Cell phones may be equipped with “self-destruct” applications that wipe their data if they receive a particular text, so it is now standard practice to store phones in a shielded metal box, called a Faraday cage, which blocks radio waves. But many cell phones will “forget” their stored memory if left off for too long, so the Faraday cages must be equipped with power strips and cell phone chargers. Because many low-end cell phones have proprietary plugs, police must seize chargers as well. However, some phones will wipe their data if they can’t call home, whereas others will encrypt their data with algorithms too powerful for law enforcement to decipher.
Further complicating the investigator’s job is the emergence of cloud computing and other technologies for storing data on the Internet. As a result of the cloud, there is no way to ensure that a seized cell phone actually holds the suspect’s data-the phone might simply be a tool for accessing a remote server. A law enforcement professional who is authorized to search a device may not have legal authority to use information on that device to access remotely stored data. Worse still, the data might be deleted in the meantime by one of the suspect’s collaborators.
Despite its technical sophistication and reliance on the minutiae of digital systems, the single biggest challenge facing digital forensics practice today has a decidedly human dimension: the lack of qualified people to serve as researchers and practitioners. Not merely the result of the general tech shortage, the very nature of digital forensics makes staffing significantly harder than in other disciplines. Because the field’s mission is to understand any data that might be stored, we need individuals who have knowledge of both current and past computer systems, applications, and data formats. We need generalists in a technological society that increasingly rewards experts and specialization. .
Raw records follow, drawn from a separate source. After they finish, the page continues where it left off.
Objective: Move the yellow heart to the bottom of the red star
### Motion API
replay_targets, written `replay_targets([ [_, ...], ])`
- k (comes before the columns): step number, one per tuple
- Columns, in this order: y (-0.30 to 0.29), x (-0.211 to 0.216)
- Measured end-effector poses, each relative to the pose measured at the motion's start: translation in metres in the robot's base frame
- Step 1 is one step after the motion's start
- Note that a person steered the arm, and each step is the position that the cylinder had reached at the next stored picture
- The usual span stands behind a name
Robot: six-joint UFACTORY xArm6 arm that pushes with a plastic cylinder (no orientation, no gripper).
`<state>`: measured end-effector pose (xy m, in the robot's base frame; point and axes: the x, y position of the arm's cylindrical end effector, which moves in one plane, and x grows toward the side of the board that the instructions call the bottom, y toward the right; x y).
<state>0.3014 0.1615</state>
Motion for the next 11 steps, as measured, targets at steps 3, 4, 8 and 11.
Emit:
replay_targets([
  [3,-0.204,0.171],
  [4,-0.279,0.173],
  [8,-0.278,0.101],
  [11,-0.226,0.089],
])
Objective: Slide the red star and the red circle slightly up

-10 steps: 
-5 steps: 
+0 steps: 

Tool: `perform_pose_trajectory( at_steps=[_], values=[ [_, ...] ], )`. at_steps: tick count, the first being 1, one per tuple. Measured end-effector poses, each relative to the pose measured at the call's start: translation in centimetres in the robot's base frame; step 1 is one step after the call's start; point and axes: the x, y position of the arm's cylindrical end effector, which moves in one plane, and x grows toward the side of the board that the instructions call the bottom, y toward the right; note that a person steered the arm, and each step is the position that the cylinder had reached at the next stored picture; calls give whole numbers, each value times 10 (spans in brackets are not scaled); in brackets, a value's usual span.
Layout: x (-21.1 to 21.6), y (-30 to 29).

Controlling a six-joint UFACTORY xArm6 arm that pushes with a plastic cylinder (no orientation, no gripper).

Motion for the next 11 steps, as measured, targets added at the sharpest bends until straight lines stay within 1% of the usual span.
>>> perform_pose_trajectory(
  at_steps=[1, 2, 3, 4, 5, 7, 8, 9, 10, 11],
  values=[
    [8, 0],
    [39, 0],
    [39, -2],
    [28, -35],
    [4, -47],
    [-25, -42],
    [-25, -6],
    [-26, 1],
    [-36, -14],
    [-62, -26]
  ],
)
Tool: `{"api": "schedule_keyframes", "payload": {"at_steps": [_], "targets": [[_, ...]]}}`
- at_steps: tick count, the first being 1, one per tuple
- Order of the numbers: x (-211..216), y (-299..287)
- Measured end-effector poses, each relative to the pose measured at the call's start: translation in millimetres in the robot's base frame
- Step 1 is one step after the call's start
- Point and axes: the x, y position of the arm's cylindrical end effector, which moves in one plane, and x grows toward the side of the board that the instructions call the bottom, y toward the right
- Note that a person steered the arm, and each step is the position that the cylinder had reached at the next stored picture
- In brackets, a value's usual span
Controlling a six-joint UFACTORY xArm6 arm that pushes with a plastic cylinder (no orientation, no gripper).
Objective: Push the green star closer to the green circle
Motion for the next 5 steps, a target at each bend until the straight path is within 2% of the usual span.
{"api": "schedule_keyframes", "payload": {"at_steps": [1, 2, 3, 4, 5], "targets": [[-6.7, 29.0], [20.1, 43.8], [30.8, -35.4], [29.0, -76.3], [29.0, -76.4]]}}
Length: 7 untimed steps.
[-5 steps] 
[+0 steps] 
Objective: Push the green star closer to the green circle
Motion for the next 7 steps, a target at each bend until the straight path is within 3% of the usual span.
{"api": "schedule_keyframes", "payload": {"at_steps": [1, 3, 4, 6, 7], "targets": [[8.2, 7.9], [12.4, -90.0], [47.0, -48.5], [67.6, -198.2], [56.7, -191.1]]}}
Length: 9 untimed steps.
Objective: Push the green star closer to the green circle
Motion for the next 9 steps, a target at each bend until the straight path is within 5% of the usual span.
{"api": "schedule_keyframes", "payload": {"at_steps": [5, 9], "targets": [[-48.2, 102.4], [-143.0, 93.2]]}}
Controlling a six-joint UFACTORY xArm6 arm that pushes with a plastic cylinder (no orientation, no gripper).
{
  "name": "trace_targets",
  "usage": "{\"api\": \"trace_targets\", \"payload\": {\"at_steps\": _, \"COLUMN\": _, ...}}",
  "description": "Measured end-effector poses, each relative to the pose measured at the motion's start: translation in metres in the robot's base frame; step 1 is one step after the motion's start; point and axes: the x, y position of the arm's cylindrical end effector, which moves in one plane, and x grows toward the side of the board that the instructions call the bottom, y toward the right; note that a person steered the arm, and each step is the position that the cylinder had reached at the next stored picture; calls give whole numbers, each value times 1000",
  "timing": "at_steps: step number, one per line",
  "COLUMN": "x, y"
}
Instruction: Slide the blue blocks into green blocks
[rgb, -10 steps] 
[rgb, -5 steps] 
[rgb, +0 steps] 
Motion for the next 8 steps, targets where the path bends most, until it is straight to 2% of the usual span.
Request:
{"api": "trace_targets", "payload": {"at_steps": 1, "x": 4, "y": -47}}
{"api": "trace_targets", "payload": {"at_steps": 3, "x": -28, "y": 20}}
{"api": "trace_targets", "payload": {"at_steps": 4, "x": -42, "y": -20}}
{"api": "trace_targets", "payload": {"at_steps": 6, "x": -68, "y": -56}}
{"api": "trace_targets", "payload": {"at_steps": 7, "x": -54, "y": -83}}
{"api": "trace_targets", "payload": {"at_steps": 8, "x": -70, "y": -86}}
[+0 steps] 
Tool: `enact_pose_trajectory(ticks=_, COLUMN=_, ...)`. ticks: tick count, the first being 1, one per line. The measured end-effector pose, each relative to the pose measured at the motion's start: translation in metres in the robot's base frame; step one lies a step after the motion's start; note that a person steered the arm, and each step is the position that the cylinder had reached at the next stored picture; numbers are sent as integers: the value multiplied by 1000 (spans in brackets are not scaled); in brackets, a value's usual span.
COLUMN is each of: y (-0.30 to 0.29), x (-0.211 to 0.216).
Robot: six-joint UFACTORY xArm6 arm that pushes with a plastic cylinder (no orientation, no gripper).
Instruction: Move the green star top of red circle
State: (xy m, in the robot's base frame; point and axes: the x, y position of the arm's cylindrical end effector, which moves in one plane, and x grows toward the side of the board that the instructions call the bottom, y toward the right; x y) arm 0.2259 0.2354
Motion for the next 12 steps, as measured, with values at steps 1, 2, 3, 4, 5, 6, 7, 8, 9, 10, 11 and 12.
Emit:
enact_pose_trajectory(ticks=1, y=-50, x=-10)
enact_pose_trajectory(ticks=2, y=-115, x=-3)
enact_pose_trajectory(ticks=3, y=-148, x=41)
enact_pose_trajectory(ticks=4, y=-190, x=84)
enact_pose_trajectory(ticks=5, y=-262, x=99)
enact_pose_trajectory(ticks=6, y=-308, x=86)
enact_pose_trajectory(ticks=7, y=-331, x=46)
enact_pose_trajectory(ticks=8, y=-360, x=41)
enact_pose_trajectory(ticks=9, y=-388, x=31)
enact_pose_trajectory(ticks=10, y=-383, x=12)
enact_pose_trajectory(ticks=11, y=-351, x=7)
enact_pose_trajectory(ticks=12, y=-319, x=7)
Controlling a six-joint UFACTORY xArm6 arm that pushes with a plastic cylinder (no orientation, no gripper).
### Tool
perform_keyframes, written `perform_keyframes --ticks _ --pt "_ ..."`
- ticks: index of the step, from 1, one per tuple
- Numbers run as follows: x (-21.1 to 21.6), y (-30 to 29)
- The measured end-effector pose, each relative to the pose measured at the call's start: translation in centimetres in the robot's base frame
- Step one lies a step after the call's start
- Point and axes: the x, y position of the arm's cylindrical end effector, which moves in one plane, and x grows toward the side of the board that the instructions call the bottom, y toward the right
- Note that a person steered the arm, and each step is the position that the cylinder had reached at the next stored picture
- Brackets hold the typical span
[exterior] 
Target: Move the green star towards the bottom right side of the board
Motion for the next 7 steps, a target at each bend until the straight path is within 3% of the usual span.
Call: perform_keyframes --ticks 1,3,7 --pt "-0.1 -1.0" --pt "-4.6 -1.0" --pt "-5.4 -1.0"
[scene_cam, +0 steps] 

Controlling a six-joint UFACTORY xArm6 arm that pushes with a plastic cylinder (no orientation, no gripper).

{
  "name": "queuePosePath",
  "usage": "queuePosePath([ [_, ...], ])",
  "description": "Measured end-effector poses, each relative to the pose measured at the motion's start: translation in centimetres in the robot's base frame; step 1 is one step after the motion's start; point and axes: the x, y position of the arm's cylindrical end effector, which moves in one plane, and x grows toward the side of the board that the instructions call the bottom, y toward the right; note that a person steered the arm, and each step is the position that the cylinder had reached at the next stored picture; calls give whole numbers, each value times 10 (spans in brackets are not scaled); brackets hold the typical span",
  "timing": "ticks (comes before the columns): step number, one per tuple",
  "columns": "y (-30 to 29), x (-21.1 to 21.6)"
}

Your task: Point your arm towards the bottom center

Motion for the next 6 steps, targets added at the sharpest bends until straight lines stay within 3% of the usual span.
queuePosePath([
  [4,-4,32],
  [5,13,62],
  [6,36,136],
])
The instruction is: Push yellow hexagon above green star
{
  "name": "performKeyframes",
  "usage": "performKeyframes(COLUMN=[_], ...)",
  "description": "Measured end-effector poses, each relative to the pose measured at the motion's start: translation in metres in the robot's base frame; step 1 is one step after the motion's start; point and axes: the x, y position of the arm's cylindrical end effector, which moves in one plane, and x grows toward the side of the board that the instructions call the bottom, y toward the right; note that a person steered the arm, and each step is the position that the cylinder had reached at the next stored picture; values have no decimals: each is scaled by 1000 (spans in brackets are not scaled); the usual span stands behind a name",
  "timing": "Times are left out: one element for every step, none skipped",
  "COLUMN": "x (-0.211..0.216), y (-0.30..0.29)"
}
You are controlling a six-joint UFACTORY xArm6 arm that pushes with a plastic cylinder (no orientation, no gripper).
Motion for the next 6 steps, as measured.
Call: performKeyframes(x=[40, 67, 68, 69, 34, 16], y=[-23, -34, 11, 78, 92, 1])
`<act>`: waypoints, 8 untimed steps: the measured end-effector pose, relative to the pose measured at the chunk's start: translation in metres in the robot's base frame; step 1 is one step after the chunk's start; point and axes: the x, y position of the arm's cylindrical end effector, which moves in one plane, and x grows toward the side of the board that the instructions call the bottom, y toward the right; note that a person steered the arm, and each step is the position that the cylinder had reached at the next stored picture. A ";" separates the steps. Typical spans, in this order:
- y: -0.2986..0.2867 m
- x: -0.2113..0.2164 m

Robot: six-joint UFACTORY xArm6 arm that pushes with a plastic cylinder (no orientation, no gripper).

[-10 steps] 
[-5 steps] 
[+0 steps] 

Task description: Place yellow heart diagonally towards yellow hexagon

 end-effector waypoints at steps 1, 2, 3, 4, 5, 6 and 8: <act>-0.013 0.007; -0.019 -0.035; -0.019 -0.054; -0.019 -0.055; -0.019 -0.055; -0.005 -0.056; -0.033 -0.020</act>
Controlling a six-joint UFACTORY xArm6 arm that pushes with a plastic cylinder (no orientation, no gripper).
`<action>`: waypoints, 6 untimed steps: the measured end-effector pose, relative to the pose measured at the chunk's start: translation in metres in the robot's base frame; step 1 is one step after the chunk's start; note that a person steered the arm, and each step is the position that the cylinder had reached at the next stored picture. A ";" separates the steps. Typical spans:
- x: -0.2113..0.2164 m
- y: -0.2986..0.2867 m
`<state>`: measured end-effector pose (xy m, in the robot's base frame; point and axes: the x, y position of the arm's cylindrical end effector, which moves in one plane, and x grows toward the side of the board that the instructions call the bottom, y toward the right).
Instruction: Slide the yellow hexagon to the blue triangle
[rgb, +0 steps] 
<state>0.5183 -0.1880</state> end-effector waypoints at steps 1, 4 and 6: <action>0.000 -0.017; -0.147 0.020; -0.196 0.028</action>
One way to address this training problem is to look for opportunities to break down forensic problems into modular pieces so that experts in related fields can make meaningful contributions. I believe that another approach is to show how the underlying principles and current tools of digital forensics can be widely applied throughout our society. This relevancy should increase research into tools and hopefully expand the user base of the software.
Many of the tools of digital forensics can be used for privacy auditing. Instead of finding personal information that might be relevant to a case, businesses and individuals can use the tools to look for the inappropriate presence of personal information left behind because of bugs or oversight. Likewise, individuals can use programs such as file carvers to recover photographs that have been accidentally deleted from digital cameras.
More generally, as our cars, street signs, communication systems, electrical networks, buildings, and even social interactions are increasingly computerized, digital forensics is likely to be one of the only ways of understanding these systems when they misbehave-or when they are subverted.
Without developing fundamentally new tools and capabilities, forensics experts will face increasing difficulty and cost along with ever-expanding data size and system complexity. Thus today’s digital detectives are in an arms race not just with criminals, but also with the developers of tomorrow’s computer systems.